Le premier week-end où je rentrai à Paris, j’avais rendez-vous avec Claude. Avant de conquérir la capitale, nous avions prévu de repérer un peu les lieux. Comment s’introduire dans ce « Paris » qui me faisait tant rêver ? Vue d’un train arrivant en gare Saint-Lazare, la place paraît imprenable. J’avais bien pensé à la franc-maçonnerie ; mais on la disait sur le déclin et le bruit circulait qu’elle ne recrutait pas d’enfants.
En apparence, j’avais l’air d’un petit Rastignac. Pourtant, je me fichais pas mal de l’argent. Dieu merci d’ailleurs car mes ressources étaient fort limitées. Ce que je voulais c’était rire, ou plutôt entendre le rire de Dieu résonner en moi.
Mon père, lui, n’entendait pas que ma vie fût exclusivement consacrée à la rigolade. Je ne cessais de le décevoir. Je ressemblais si peu à ses espérances et Evreux me pesait tant.
— Papa, fais-moi revenir à Paris.

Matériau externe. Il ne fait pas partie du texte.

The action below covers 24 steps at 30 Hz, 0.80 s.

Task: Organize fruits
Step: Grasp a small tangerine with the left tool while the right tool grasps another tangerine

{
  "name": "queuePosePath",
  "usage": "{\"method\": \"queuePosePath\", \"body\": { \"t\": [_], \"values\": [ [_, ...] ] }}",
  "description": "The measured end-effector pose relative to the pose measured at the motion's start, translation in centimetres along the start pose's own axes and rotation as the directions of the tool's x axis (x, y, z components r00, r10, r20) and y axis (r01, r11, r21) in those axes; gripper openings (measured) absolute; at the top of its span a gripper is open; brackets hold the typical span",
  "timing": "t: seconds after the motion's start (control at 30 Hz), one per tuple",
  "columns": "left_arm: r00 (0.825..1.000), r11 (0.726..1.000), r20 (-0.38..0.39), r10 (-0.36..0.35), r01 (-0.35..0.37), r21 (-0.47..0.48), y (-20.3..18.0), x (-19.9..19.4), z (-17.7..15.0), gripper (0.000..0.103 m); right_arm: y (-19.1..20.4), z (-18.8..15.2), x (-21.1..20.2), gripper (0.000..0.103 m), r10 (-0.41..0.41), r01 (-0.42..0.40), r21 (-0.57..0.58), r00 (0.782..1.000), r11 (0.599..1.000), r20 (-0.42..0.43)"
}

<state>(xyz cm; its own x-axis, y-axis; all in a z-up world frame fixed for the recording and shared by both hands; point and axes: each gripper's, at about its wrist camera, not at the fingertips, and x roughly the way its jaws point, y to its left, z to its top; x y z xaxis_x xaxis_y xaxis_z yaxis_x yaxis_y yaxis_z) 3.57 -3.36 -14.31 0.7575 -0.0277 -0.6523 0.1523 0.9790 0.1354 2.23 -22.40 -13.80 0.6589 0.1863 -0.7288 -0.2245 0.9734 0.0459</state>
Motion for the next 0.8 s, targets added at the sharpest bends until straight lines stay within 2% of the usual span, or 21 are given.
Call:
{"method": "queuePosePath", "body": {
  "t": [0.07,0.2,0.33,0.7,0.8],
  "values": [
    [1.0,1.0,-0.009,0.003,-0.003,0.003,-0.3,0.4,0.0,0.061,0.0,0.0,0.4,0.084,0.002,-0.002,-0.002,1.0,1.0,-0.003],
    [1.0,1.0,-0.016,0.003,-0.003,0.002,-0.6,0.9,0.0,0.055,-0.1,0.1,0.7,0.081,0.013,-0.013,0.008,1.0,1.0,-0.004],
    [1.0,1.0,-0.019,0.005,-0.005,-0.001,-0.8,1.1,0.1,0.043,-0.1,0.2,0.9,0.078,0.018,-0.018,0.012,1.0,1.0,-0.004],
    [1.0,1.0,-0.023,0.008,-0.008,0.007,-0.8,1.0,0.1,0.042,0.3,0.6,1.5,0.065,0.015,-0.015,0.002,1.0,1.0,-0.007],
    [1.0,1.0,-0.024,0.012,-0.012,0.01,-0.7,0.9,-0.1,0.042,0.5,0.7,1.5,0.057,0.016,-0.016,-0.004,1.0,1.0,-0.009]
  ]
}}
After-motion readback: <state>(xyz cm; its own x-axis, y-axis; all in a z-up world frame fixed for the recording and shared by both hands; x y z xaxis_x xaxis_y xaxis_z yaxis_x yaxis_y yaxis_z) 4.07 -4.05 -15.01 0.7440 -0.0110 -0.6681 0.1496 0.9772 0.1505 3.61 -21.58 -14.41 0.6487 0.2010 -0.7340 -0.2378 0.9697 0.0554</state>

Evreux c’est le bout du monde.
— C’est le bout du monde, mais au moins tu y travailles.
Je fus bien obligé de lui répondre, par honnêteté, que l’argument n’était pas fondé. Mon pauvre papa s’égarait. Sans rancune, il m’annonça qu’il nous emmenait dîner le soir même, avec Claude et mon frère Philippe.
— Où va-t-on ?
— Chez une amie, Clara. Tu prendras le dernier train pour Evreux, ce soir.
Alors que nous nous préparions pour le dîner, Philippe m’apprit qu’il y avait d’habitude deux tables chez cette Clara : une pour les adultes et une autre pour les rejetons des invités, même si la maîtresse de maison n’avait pas d’enfant.
— Qu’est-ce que c’est que cette histoire ?
— D’habitude c’est comme ça, me répondit Philippe.
— Claude, il est hors de question qu’on nous mette avec les petits.
Faire son entrée dans Paris à une table d’enfants : jamais. Claude écoutait notre discussion d’une oreille distraite. Devant la glace, il semblait absorbé par son image. Ma deuxième veste lui allait comme un gant. Tout en parlant avec moi, Philippe cirait ses chaussures avec application. A l’école, mon frère était un élève aussi brillant que ses souliers bien astiqués. Papa avait de quoi être fier de lui. Il y a des enfants qu’on cache comme une tache de naissance, d’autres qu’on aime exhiber en public. Philippe appartenait à la seconde catégorie. Moi, pour une fois, j’étais ravi que l’on m’emmenât dans un dîner.
— Dis, Philippe, tu la connais cette Clara ? poursuivis-je.
— Oui.
— Elle est belle ?
— Oui.
— Elle a des amants ?
— Oh écoute, je n’en sais rien.
L’information était pourtant capitale. Si j’avais pu savoir ce qu’il en était, j’aurais illico échafaudé un plan pour être du nombre de ses amants. Mais là, dans l’incertitude, j’en étais réduit à finir de boutonner ma chemise quand papa nous appela. Il était l’heure.